══ ENTRIES SHOWN

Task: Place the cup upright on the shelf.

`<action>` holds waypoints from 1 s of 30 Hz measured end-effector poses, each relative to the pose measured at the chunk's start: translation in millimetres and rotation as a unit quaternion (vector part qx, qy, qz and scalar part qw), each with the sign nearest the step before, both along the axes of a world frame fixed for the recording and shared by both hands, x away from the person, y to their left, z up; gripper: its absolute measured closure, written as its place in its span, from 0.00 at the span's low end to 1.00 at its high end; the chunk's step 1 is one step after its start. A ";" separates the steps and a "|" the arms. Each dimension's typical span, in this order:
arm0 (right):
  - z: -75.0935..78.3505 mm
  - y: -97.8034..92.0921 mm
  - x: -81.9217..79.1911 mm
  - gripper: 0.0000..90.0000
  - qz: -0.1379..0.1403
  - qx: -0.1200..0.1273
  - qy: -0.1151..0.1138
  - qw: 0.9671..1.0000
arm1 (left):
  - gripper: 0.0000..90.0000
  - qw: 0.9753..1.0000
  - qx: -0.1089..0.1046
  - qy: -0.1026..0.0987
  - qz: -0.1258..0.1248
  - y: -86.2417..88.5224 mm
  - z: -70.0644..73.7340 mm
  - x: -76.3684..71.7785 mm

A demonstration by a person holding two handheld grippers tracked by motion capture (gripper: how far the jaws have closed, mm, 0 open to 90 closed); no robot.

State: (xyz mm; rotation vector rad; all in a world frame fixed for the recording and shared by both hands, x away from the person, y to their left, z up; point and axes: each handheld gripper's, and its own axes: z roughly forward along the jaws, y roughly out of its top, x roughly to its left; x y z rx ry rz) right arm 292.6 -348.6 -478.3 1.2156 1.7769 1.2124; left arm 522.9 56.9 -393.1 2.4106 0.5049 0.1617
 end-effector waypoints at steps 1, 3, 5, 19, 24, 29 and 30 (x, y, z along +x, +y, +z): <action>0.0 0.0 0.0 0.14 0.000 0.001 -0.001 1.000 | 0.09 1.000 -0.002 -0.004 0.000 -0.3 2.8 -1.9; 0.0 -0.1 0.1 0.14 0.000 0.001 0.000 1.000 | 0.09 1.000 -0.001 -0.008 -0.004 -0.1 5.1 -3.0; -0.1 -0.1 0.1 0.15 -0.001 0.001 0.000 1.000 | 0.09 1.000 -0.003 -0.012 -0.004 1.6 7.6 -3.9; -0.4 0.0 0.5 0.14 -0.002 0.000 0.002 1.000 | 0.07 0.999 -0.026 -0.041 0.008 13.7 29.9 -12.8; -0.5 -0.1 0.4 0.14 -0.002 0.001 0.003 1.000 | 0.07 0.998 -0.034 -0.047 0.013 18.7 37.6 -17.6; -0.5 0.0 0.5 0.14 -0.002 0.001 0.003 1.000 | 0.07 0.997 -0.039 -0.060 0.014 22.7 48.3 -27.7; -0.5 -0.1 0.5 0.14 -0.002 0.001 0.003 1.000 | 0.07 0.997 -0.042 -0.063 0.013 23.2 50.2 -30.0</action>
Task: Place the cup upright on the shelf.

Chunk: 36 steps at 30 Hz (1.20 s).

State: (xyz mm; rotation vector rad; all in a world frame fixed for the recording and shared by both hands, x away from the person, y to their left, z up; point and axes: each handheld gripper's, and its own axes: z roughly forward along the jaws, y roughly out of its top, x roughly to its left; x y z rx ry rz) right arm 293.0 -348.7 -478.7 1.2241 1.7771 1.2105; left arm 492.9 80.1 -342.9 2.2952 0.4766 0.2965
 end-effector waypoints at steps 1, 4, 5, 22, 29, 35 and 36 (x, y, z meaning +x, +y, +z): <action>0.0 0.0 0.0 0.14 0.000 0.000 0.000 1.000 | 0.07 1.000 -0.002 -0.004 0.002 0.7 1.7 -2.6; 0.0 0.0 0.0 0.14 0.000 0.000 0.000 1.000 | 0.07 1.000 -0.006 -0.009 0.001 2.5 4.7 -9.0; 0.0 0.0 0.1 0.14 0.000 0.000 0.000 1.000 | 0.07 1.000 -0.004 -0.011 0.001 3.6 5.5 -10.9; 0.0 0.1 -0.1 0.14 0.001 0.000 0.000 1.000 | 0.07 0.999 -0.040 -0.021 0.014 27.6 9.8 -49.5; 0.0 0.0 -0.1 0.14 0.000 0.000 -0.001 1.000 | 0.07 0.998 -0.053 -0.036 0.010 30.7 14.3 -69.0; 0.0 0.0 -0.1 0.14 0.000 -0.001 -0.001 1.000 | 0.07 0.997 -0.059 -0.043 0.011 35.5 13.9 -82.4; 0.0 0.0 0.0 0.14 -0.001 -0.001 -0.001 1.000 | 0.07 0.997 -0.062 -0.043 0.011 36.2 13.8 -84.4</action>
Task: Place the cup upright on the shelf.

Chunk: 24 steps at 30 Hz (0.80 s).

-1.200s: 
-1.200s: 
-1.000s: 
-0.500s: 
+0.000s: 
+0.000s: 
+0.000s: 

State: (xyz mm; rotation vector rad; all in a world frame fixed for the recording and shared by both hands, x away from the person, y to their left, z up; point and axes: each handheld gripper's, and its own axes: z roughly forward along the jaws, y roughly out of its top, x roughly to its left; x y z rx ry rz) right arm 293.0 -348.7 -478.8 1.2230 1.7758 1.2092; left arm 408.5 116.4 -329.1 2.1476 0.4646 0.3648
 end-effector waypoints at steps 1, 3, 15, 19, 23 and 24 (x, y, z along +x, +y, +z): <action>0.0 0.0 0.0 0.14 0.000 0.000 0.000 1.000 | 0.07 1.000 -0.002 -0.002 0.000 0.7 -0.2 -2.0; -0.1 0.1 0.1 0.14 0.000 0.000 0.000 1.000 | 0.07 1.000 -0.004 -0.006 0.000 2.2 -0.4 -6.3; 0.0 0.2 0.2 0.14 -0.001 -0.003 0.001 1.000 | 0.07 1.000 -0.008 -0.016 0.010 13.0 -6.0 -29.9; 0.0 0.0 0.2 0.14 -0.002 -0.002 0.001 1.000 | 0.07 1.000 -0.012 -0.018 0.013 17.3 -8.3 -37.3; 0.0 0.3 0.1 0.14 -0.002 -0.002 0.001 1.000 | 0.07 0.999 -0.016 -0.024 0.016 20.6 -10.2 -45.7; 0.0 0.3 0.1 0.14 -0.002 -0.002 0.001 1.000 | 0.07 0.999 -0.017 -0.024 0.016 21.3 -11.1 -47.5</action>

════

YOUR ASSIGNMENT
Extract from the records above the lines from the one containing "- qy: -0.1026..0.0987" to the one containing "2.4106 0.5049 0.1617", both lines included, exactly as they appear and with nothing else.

FINAL ANSWER
  - qy: -0.1026..0.0987
  - qz: -0.1258..0.1248
  - y: -86.2417..88.5224 mm
  - z: -70.0644..73.7340 mm
  - x: -76.3684..71.7785 mm

A demonstration by a person holding two handheld grippers tracked by motion capture (gripper: how far the jaws have closed, mm, 0 open to 90 closed); no robot.

State: (xyz mm; rotation vector rad; all in a world frame fixed for the recording and shared by both hands, x away from the person, y to their left, z up; point and axes: each handheld gripper's, and its own axes: z roughly forward along the jaws, y roughly out of its top, x roughly to its left; x y z rx ry rz) right arm 292.6 -348.6 -478.3 1.2156 1.7769 1.2124; left arm 522.9 56.9 -393.1 2.4106 0.5049 0.1617

Nothing more is needed to finish the exercise.